Now... this forum is filled with happy DirecTV customers who haven't had such bad experiences... so I'm inclined to believe his poor experience with the hardware was a fluke, but it did expose poor customer service.

As a happy Dish customer myself, I have to say I haven't had problems with hardware like you describe... and the couple of times I had receiver failures, I got quick replacements with no issues... but I know too that when faced with some problems, Dish doesn't always handle all of their customers well either.

Bottom line... I believe Dish and DirecTV aren't all that different. If you get good hardware and a good installation, you will be relatively problem free and happy for a long time. If, however, you get a bad receiver or worse a bad installation that causes receiver problems... you might be in for a ride with either provider.


----------



## Rduce (May 16, 2008)

I have had the 722K for over a year, 722 before that, and they are stable machines in my opinion, since the last software update my K has been rock solid!


----------



## Inkosaurus (Jul 29, 2011)

> Calling tech support was futile, a complete waste of my time. Much of what the techs told me was just strange; it ranged from hiring an electrician to find what was wrong with my house wiring that only caused problems with their 510


Several electricians on this forum have offered that very same advice here.
Just because the answer given isnt what you expected or points out a flaw other then the Dish system does not mean its wrong.

I bet if you did hire an electrician you wouldnt have gone through so many 510's


----------



## robert koerner (Aug 20, 2005)

My question does not have anything to do with my old 510.

Hearing from someone who has had a 722 and has a 722K provides usefull information.


----------



## puckwithahalo (Sep 3, 2007)

I had 2 722's and a 722k over a 5 year period. I only had to have one replaced in that time.


----------



## Inkosaurus (Jul 29, 2011)

robert koerner said:


> My question does not have anything to do with my old 510.
> 
> Hearing from someone who has had a 722 and has a 722K provides usefull information.


Dont wanna hear about? Dont bring it up


----------



## cpdretired (Aug 25, 2003)

I have two 722k's for about a year. Never had a problem. Go for the 722K. Just so you know there is a 722. The difference is that the 722K has an OTA module. This gives you the option to record two OTA channels at one time.


----------



## robert koerner (Aug 20, 2005)

Many thanks to everyone who took time to post their experience.
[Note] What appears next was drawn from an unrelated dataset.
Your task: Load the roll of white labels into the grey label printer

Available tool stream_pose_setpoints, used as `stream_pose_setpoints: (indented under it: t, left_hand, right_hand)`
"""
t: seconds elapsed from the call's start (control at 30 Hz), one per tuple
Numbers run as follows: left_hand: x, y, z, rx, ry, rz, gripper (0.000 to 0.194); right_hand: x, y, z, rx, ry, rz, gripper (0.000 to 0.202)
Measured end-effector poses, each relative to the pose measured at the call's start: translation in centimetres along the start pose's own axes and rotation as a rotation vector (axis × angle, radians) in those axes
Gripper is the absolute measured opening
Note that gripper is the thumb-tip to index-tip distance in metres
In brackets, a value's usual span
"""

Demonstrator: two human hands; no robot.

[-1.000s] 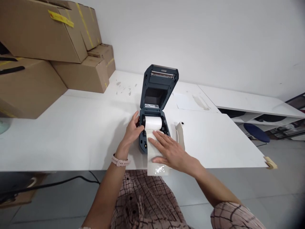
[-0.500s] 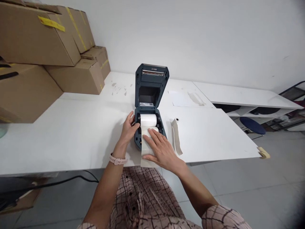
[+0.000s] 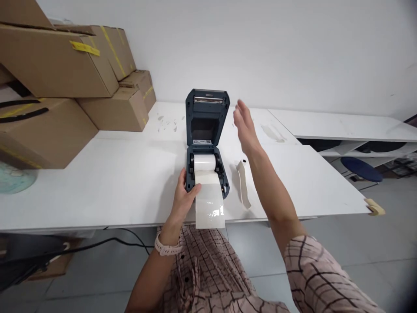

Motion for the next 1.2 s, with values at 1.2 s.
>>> stream_pose_setpoints:
  t: [1.2]
  left_hand:
    - [-2.6,0.1,0.9,-0.233,-0.091,0.057,0.082]
  right_hand:
    - [2.5,-2.1,-1.9,0.151,0.039,0.013,0.080]
Point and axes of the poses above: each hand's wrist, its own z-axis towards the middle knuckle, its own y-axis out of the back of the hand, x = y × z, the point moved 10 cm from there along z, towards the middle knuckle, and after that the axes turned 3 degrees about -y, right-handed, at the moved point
I've seen mention of DIRT on this forum. That has to be a vast improvement in Dish HELP!

Best from Tucson
Bob


----------



## Rduce (May 16, 2008)

Just to be clear, I love my 722K. I started out 8 years ago with the 322 and never had a problem with that unit the entire time I had it. I then upgraded to HD in 09 and went with a 722 and for my bedroom, a 211 and neither of those units had a problem, but both had their modems fried by a nearby lighting strike. 

The 722 was replaced and instead of another 211 I went with the then new 612. The 612 was nothing but problems and after 3 months, I got rid of it for a second 722. Those two 722 worked flawlessly until I wanted to downsize to save some cash. So the older 722 went back and I continued with the newer 722K and a 211K without incident. 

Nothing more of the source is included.